The soul is not inexhaustible; and is that not why there is so much emptiness and loss of value in the world?  Of the content of information which we consider “personal” and “private”, that which concerns our medical condition tops the list.  Yet, in the context of Federal employees and U.S. Postal workers who suffer from a medical condition, agencies and the U.S. Postal Service will inquire, demand of, and insist upon, release of medical information beyond that which constitutes allowable breach of confidentiality, leaving aside the issue of good taste.

Of course, when the Federal or Postal employee decides to file for Federal Disability Retirement benefits through the U.S. Office of Personnel Management, whether the Federal or Postal employee is under FERS, CSRS or CSRS Offset, then the onus of proof (by the legal standard of “preponderance of the evidence”) is entirely upon the Federal or Postal employee, and in that event, such submission of medical information is voluntary and must be done in order to secure the benefit of Federal Disability Retirement benefits.  But before that, Federal agencies and the U.S. Postal Service will often demand medical information without limits or respecting of privacy.

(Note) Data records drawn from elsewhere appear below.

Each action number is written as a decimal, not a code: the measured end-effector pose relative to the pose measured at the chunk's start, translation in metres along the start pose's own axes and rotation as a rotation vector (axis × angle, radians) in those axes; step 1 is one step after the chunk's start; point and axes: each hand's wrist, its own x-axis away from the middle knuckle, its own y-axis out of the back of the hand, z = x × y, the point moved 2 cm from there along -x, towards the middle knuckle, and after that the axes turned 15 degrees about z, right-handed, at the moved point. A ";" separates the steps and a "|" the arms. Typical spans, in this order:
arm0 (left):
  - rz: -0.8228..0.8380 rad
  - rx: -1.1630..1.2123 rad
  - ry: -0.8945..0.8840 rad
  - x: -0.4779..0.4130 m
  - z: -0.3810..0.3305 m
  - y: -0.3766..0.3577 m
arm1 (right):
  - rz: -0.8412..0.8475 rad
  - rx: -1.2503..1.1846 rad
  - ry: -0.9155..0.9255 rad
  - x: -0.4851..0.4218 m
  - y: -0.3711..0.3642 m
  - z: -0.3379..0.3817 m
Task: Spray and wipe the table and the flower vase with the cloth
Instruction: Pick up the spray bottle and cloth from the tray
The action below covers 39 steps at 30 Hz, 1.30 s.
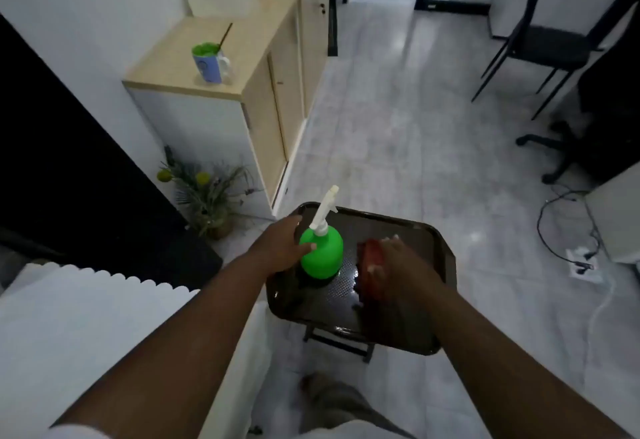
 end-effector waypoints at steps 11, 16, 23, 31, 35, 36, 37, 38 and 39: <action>-0.181 0.450 -0.031 -0.046 -0.004 -0.040 | 0.147 0.238 0.016 -0.048 -0.085 -0.027; -0.191 0.471 -0.020 -0.038 0.003 -0.043 | 0.146 0.141 0.007 -0.055 -0.083 -0.032; -0.439 0.454 0.127 0.035 0.042 -0.006 | 0.020 -0.053 0.237 -0.062 -0.042 0.029; -0.777 0.459 0.338 0.221 0.107 0.008 | 0.182 -0.338 0.548 -0.044 -0.051 0.212; -0.937 0.478 0.543 0.330 0.135 -0.021 | 0.321 -0.223 0.756 -0.012 -0.077 0.300; -0.971 0.479 0.596 0.355 0.140 -0.032 | 0.423 -0.266 0.786 0.002 -0.088 0.320; -1.005 0.476 0.648 0.381 0.145 -0.044 | 0.442 -0.266 0.845 0.012 -0.103 0.336; -1.037 0.479 0.695 0.405 0.148 -0.058 | 0.432 -0.247 0.892 0.021 -0.118 0.351; -1.067 0.491 0.737 0.428 0.150 -0.072 | 0.428 -0.209 0.943 0.030 -0.132 0.363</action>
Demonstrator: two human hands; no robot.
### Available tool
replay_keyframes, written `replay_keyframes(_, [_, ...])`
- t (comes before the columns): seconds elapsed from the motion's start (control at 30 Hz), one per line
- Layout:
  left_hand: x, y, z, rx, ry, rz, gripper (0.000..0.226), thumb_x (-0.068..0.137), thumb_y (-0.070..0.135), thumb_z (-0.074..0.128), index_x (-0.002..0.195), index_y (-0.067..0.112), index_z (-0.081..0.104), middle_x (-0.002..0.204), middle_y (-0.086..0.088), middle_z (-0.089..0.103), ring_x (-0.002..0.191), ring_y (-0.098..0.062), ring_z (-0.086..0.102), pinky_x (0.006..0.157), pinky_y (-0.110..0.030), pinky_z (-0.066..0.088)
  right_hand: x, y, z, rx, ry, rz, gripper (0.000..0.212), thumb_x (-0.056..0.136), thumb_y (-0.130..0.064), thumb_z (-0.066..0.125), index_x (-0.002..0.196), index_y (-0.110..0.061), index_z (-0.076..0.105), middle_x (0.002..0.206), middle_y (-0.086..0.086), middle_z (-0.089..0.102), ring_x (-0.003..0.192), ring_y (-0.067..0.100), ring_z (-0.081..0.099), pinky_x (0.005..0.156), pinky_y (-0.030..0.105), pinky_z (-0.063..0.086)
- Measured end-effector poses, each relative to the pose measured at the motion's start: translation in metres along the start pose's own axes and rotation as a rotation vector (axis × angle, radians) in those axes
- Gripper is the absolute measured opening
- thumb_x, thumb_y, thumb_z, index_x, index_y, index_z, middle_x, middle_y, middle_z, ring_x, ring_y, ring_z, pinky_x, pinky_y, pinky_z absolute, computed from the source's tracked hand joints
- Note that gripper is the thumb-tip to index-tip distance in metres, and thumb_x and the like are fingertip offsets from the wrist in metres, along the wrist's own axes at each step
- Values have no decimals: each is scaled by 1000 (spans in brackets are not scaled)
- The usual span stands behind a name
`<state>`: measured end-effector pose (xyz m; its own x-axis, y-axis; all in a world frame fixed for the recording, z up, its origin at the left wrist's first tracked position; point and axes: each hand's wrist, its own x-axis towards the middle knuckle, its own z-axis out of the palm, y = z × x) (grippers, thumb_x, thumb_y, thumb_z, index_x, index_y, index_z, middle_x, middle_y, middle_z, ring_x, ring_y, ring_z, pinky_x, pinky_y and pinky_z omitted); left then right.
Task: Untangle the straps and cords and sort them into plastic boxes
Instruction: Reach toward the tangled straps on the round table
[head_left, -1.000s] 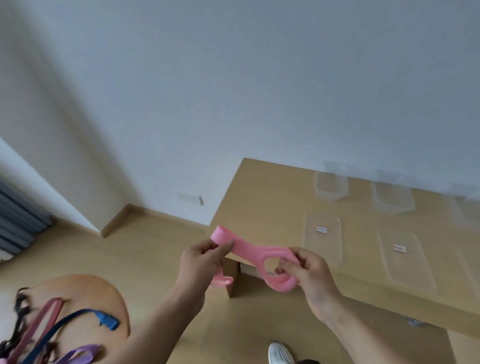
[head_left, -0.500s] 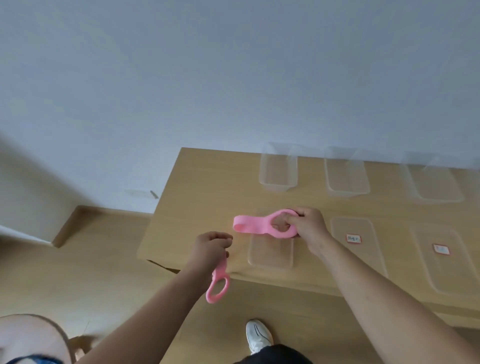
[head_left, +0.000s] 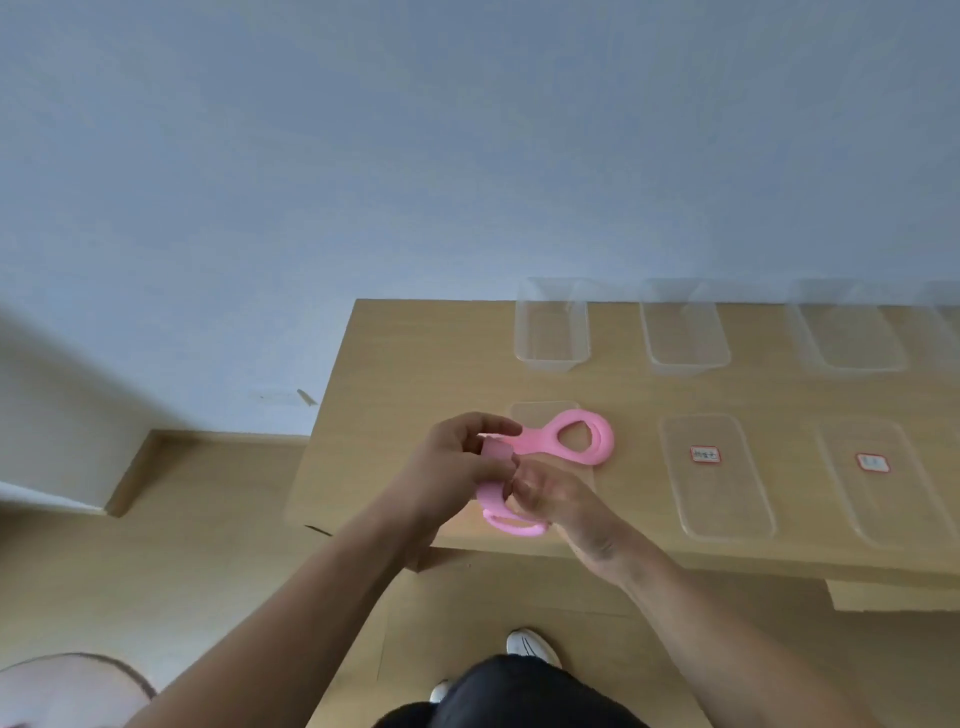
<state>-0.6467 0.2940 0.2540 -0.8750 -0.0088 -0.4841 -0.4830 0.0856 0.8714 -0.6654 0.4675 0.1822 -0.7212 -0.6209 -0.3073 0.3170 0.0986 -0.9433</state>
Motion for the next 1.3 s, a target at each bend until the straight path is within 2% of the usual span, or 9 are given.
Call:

A response by the Federal employee or the U.S. Postal worker should be carefully considered, lest there be a later conflict when filing for Federal Disability Retirement benefits.  For, often, during a time and circumstance prior to filing for Federal Disability Retirement benefits, the issue is one of wanting to continue to work; and, in any event, unconstrained dissemination of information of the most private nature — that of medical information — should always be carefully guarded.

In the end, releasing of medical information is like that superstitious sense held sacredly by those aboriginal tribes now lost in the deep forests of forgotten time; once, we believed that a single photograph would steal our soul, to be forever tortured in the chasms of an enemy’s grip; today, such a suspicion has been replaced with the foolhardy belief that we can give of ourselves indiscriminately, without the stolen soul suffering the agony of public scorn.